Wikipedia … oh dear!

I’ve known for a long time – in fact ever since my Librarian colleagues brought it to my attention and advised me to use it with great care – that Wikipedia was, and is, not a reliable source for information. Along with the myth of “just google it” to get information on almost anything … and then not subsequently and consciously make a decision on whether the search results returned were reliable, or even the best, the other myth has been “just look it up on wikipedia”.
I’ve subscribed to this myth – quite literally – donating regularly when asked, thinking that a collective is, and was, a good way to collect and curate information – harnessing the power, enthusiasm and knowledge of the crowd to plant, weed and publish articles. Whilst I realised that it could NEVER be an authoritative reference source, I accepted it as a good, quick and easy way of looking things up. My online dictionary/encyclopedia. Not any more.
I’ve written about why this came to my attention on my other blog – “Just thoughts …” in this article – “Well this is fascinating, and very disturbing …” but I thought it important to bring it to your attention on this blog as well. The issue is that reputable professionals are being targeted by anonymous “editors” on Wikipedia and having entries about them taken down.
As I understand it – and please add to my knowledge if incomplete or incorrect – the way Wikipedia works is that once you’ve established the right to create an entry – a page – that article can be modified through voting up or down proposed changes. Beyond that however it would appear that if you have a privileged position – obtained it would seem solely by virtue of the amount of your activity – you can propose deletion of any other entry, and then it’s up to others to vote to keep an article, or indeed support the deletion. It is therefore very easy to co-ordinate an attack on a Wikipedia page to have it removed. In the case of an individual, if they didn’t create the page for themselves, no reference will be made to the person targeted, they do not have any rights to object, they may not even know the page written about them is under discussion for deletion. They can cease to exist on Wikipedia!!!
So we have an extension to our world of fake news; that is the deletion of truth. What is the world coming to!
 

Well this is fascinating, and very disturbing …
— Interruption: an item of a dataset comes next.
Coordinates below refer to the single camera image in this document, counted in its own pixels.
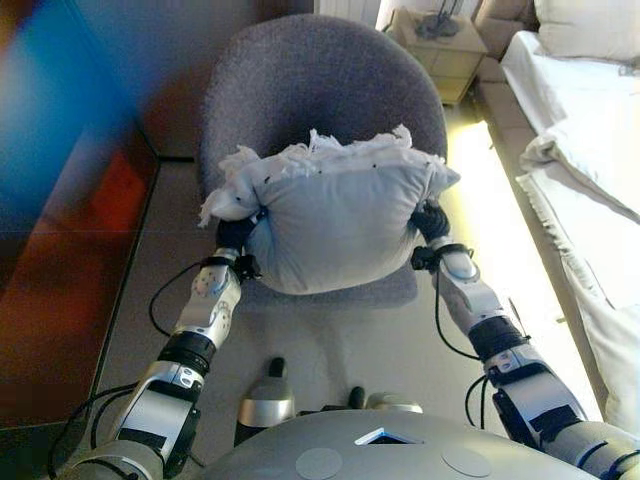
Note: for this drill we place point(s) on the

Real science and real people, yes “experts”, are now being attacked by faceless and anonymous “editors” of Wikipedia, for many and various reasons. Someone who’s writing is well respected, but happens to dispute the relevance of “the cholesterol hypothesis” in causing Coronary Heart Disease has just posted that his entry has been removed …

http://drmalcolmkendrick.org/2018/12/18/wikipedia-a-parable-for-our-times/

When you go to Wikipedia to try and find out what’s been happening, you can land here …

en.wikipedia.org/wiki/Wikipedia:Articles_for_deletion/Malcolm_Kendrick

… and you discover the most spurious reasoning behind editorial decision making, where opinion scores higher than fact. If you shout loud enough, and often enough, your opinion counts. Kendrick who never even created his entry, which was biographical, rather than promoting his views, has been removed.

With that information at my disposal, I will now dispose of Wikipedia – they have had the last financial contribution from me!